### EXERCISE REQUIREMENTS
Your answer should be one number: how many lines below hold the word "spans".

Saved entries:
::::::::::

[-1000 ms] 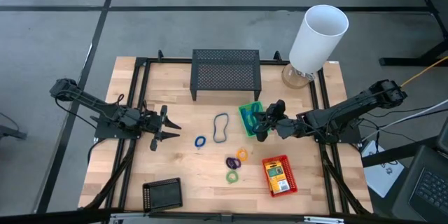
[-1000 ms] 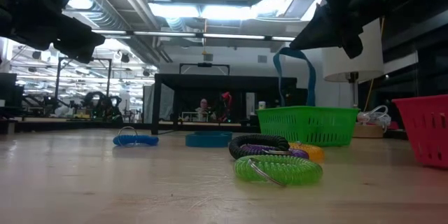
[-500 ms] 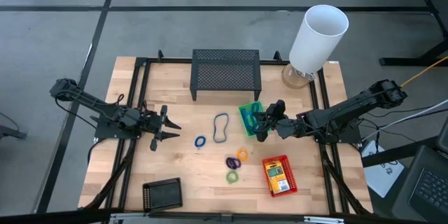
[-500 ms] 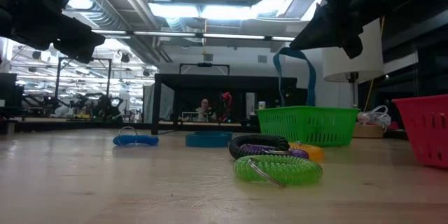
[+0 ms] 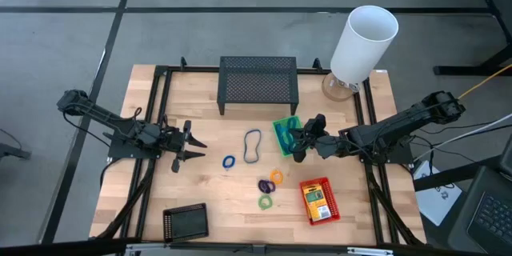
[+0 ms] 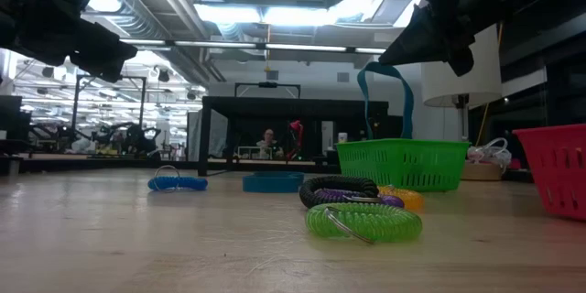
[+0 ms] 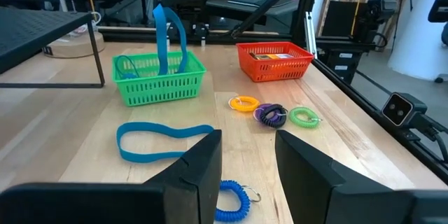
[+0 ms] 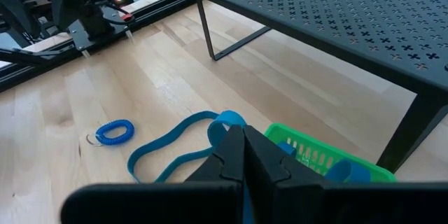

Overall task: Pick & Place Office Desk Supplies
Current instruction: Put the blue rubber band into the green basket

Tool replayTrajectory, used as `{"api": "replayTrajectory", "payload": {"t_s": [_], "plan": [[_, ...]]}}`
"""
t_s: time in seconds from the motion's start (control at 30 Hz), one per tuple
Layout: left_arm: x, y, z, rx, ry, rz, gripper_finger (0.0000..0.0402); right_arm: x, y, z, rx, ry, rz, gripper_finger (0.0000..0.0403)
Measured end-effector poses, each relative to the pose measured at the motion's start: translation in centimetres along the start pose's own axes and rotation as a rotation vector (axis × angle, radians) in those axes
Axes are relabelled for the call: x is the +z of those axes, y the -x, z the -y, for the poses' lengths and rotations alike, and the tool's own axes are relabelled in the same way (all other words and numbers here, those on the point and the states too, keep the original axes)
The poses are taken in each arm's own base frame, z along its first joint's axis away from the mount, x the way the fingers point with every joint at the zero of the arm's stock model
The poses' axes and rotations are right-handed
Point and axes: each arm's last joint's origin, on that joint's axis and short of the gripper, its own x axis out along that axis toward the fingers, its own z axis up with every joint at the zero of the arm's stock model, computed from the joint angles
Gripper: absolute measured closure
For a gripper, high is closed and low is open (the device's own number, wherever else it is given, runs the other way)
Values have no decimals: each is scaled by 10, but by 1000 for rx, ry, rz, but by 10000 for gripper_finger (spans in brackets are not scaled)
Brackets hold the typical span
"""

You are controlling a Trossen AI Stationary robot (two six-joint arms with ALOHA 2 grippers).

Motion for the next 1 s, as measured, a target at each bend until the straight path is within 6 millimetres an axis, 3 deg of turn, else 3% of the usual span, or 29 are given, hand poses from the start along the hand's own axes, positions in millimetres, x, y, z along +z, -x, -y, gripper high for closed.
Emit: {"api": "replayTrajectory", "payload": {"t_s": [0.4,0.7,0.8,1.0], "plan": [[0,0,0,-2,12,1,272,-4,-1,2,-26,-2,-32,403],[0,0,0,-4,13,0,272,-30,-3,19,-74,-55,-92,398],[0,0,0,-4,16,0,272,-33,-3,20,-63,-75,-114,366],[0,0,0,-4,23,0,272,-30,-3,19,-66,-71,-79,257]]}}
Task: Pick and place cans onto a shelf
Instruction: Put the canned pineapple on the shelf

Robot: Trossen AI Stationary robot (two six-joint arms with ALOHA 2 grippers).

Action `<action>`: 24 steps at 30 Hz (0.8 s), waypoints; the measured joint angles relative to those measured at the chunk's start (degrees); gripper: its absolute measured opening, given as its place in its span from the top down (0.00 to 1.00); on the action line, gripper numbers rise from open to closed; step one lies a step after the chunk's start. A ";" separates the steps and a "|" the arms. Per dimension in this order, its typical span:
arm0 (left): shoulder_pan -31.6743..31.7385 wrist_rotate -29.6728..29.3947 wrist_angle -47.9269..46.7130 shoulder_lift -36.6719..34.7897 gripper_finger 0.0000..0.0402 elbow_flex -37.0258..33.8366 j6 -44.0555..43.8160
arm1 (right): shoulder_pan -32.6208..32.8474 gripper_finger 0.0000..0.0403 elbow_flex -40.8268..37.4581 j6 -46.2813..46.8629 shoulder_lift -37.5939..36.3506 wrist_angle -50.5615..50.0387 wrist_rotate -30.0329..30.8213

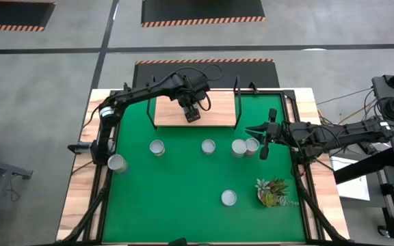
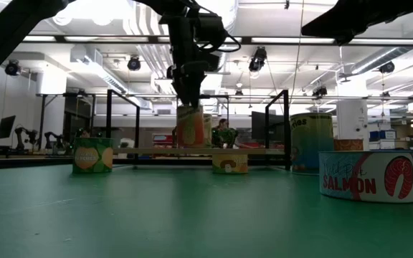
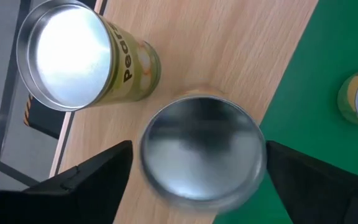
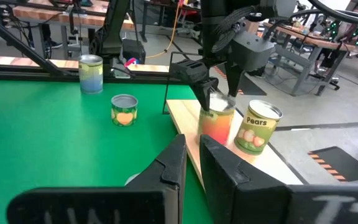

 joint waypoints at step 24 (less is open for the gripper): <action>-4.39 -3.59 0.61 -12.02 0.23 -9.43 5.11 | 0.00 0.91 0.00 1.25 -0.02 -1.99 0.02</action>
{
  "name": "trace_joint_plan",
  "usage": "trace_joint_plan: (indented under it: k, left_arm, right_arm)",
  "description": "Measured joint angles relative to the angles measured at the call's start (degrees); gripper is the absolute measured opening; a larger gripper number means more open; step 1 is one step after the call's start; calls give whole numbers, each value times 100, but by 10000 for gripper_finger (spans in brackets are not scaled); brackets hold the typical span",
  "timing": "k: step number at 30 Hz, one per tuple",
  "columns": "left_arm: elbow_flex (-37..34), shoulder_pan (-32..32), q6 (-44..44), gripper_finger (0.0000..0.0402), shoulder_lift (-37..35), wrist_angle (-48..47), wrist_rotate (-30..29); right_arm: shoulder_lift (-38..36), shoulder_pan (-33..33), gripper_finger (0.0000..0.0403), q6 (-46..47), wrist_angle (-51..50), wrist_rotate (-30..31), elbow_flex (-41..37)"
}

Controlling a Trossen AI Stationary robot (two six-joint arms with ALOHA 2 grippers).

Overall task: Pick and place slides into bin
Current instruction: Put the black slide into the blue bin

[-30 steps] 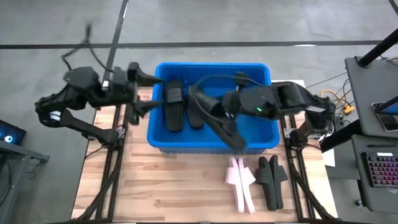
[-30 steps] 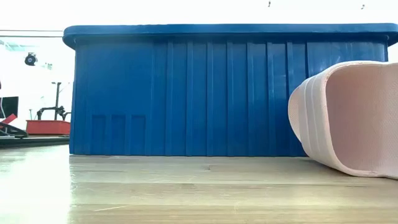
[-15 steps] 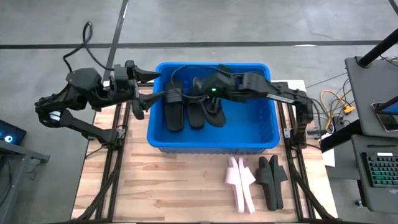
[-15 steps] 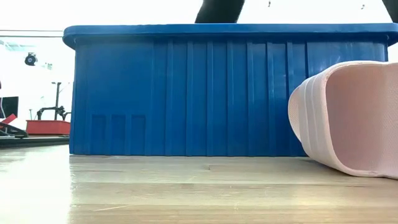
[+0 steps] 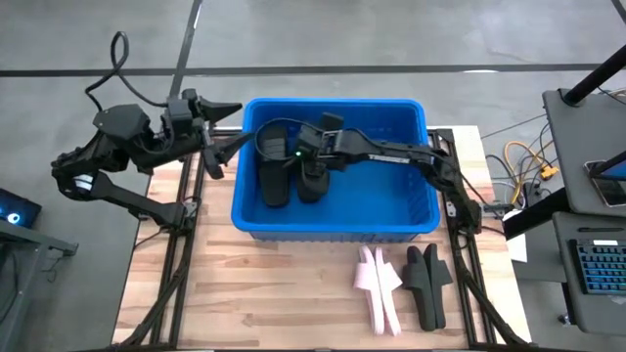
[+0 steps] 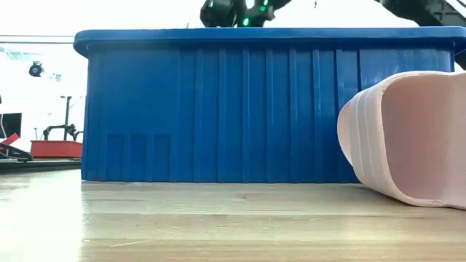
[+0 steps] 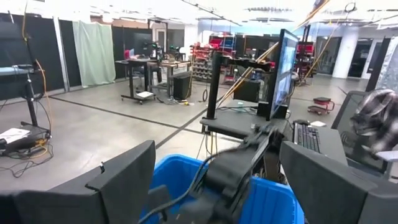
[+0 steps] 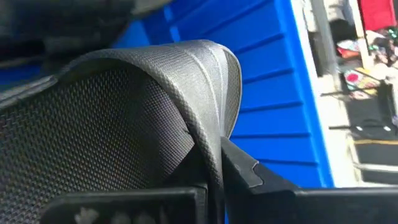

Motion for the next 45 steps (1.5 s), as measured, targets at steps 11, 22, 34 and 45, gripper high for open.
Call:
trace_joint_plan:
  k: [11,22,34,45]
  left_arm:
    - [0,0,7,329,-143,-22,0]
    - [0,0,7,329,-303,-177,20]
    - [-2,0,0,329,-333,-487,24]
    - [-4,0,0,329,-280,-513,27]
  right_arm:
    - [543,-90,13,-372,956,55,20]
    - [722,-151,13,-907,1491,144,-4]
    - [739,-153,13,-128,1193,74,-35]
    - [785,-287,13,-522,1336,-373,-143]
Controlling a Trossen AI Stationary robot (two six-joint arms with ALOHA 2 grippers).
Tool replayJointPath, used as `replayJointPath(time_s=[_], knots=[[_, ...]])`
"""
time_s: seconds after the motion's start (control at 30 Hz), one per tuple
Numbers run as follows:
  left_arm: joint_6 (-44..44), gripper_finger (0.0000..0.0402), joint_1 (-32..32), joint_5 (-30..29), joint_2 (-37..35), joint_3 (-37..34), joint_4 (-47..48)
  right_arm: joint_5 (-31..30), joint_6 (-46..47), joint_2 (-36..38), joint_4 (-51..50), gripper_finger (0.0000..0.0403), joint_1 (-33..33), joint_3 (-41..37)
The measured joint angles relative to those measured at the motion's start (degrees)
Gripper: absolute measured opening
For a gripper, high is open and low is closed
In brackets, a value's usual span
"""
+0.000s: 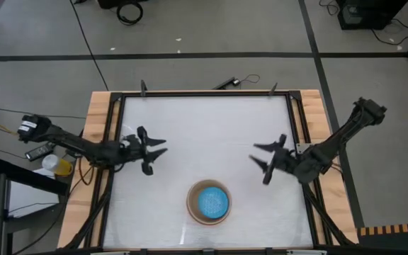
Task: Nest bowls inside each other
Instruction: Return to Home Position
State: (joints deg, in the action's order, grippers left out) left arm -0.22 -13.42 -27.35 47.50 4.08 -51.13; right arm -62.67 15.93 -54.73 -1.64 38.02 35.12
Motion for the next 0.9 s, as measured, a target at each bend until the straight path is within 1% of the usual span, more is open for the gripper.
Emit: replayJointPath(time_s=[0.03,0.1,0.2,0.3,0.4,0.47,0.53,0.6,0.67,0.77,0.9], knots=[[0.4,0.0159,0.5,0.1,-0.8,-1.0,-2.2,-2.5,-1.0,1.6,0.4,0.0215,-0.2,-1.3],[1.3,0.0159,1.9,1.9,-3.1,-1.9,-2.8,-5.5,-1.2,4.3,0.4,0.0204,-0.7,-2.8],[1.0,0.0159,4.6,7.3,-6.5,-1.4,2.5,-7.7,3.9,8.9,0.7,0.0184,-0.7,-4.0],[-1.2,0.0159,8.1,12.9,-9.4,0.5,11.7,-6.8,0.9,14.1,0.7,0.0164,-0.7,-6.3],[-2.0,0.0159,11.6,16.0,-11.3,2.4,19.7,-3.5,0.3,20.6,1.0,0.015,-0.7,-10.0],[-1.9,0.0159,13.3,18.1,-12.8,3.8,22.3,-1.2,0.6,25.3,1.3,0.0145,-0.7,-13.4],[-1.2,0.0159,14.3,19.9,-14.8,5.2,23.7,0.9,-0.6,29.9,3.9,0.014,-0.7,-17.2],[0.0,0.0159,14.6,20.3,-17.6,5.7,26.1,2.7,-2.7,34.0,6.5,0.0135,-0.7,-19.9],[0.7,0.0159,14.6,20.4,-20.8,5.8,29.4,3.8,-4.4,37.8,7.0,0.013,-0.6,-21.1],[-0.5,0.0159,14.5,20.4,-26.0,4.6,34.1,4.1,-8.0,42.3,6.4,0.0123,-0.6,-21.5],[-2.0,0.0159,13.7,19.5,-32.6,2.0,37.3,4.3,-11.8,47.3,4.7,0.0119,-0.2,-21.5]])
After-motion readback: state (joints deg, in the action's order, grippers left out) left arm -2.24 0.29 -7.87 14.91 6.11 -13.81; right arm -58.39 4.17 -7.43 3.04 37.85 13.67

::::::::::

### COMPLETED EXERCISE
2